**Problem requirements:**
The full data must be written out exactly, with every line included.

**Data:**
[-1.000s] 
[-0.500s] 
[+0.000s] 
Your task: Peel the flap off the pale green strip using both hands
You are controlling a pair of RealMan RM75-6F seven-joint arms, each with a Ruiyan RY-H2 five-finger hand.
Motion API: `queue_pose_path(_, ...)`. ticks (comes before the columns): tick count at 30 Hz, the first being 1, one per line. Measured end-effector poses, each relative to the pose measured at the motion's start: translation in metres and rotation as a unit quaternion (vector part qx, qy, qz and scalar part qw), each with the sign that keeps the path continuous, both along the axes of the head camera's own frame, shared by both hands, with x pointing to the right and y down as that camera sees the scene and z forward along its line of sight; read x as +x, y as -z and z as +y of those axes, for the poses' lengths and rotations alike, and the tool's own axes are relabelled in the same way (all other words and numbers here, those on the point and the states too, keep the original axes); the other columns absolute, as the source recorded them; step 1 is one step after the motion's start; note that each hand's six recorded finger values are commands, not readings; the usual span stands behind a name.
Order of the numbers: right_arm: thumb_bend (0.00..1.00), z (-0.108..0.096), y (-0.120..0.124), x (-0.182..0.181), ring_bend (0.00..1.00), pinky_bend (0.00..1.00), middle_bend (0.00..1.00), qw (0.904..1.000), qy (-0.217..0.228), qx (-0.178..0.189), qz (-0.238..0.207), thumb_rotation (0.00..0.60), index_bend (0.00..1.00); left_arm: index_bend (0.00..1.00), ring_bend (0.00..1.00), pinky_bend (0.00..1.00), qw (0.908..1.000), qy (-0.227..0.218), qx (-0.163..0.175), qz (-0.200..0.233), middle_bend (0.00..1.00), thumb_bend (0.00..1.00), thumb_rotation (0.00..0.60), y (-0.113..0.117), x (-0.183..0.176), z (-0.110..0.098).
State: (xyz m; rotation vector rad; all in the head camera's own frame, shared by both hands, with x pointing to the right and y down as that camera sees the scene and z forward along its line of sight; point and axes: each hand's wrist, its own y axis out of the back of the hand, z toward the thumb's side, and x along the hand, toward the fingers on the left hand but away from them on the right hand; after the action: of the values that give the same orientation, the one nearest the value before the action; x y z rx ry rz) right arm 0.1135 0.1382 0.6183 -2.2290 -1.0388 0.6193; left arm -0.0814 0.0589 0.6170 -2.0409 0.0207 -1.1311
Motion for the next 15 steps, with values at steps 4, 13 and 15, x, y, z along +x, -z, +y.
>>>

**Written answer:**
[-1.000s] 
[-0.500s] 
[+0.000s] 
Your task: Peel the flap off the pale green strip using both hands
You are controlling a pair of RealMan RM75-6F seven-joint arms, each with a Ruiyan RY-H2 five-finger hand.
Motion API: `queue_pose_path(_, ...)`. ticks (comes before the columns): tick count at 30 Hz, the first being 1, one per line. Measured end-effector poses, each relative to the pose measured at the motion's start: translation in metres and rotation as a unit quaternion (vector part qx, qy, qz and scalar part qw), each with the sign that keeps the path continuous, both along the axes of the head camera's own frame, shared by both hands, with x pointing to the right and y down as that camera sees the scene and z forward along its line of sight; read x as +x, y as -z and z as +y of those axes, for the poses' lengths and rotations alike, and the tool's own axes are relabelled in the same way (all other words and numbers here, those on the point and the states too, keep the original axes); the other columns absolute, as the source recorded them; step 1 is one step after the motion's start; note that each hand's six recorded finger values are commands, not readings; the usual span stands behind a name.
Order of the numbers: right_arm: thumb_bend (0.00..1.00), z (-0.108..0.096), y (-0.120..0.124), x (-0.182..0.181), ring_bend (0.00..1.00), pinky_bend (0.00..1.00), middle_bend (0.00..1.00), qw (0.904..1.000), qy (-0.217..0.228), qx (-0.178..0.189), qz (-0.238..0.207), thumb_rotation (0.00..0.60), index_bend (0.00..1.00); left_arm: index_bend (0.00..1.00), ring_bend (0.00..1.00), pinky_bend (0.00..1.00), qw (0.908..1.000), qy (-0.227..0.218), qx (-0.163..0.175), qz (-0.200..0.233), middle_bend (0.00..1.00), thumb_bend (0.00..1.00), thumb_rotation (0.00..0.60), y (-0.113..0.117), x (-0.183..0.176), z (-0.110..0.098).
State: (xyz m; rotation vector rad; all in the head camera's own frame, shared by both hands, with x pointing to the right and y down as that camera sees the scene and z forward along its line of sight; point and axes: each hand's wrist, its own y axis out of the back of the hand, z toward the thumb's side, and x along the hand, toward the fingers on the left hand but away from them on the right hand; after the action: of the values that give the same orientation, the one nearest the value before the action; x y z rx ry rz) right arm 0.1135 0.1382 0.6183 -2.2290 -1.0388 0.6193; left arm -0.0814 0.0589 0.6170 -2.0409 0.0207 -1.1311
Motion for the next 15 steps, with values at steps 4, 13 and 15, x, y, z along +x, -z, +y.
>>>

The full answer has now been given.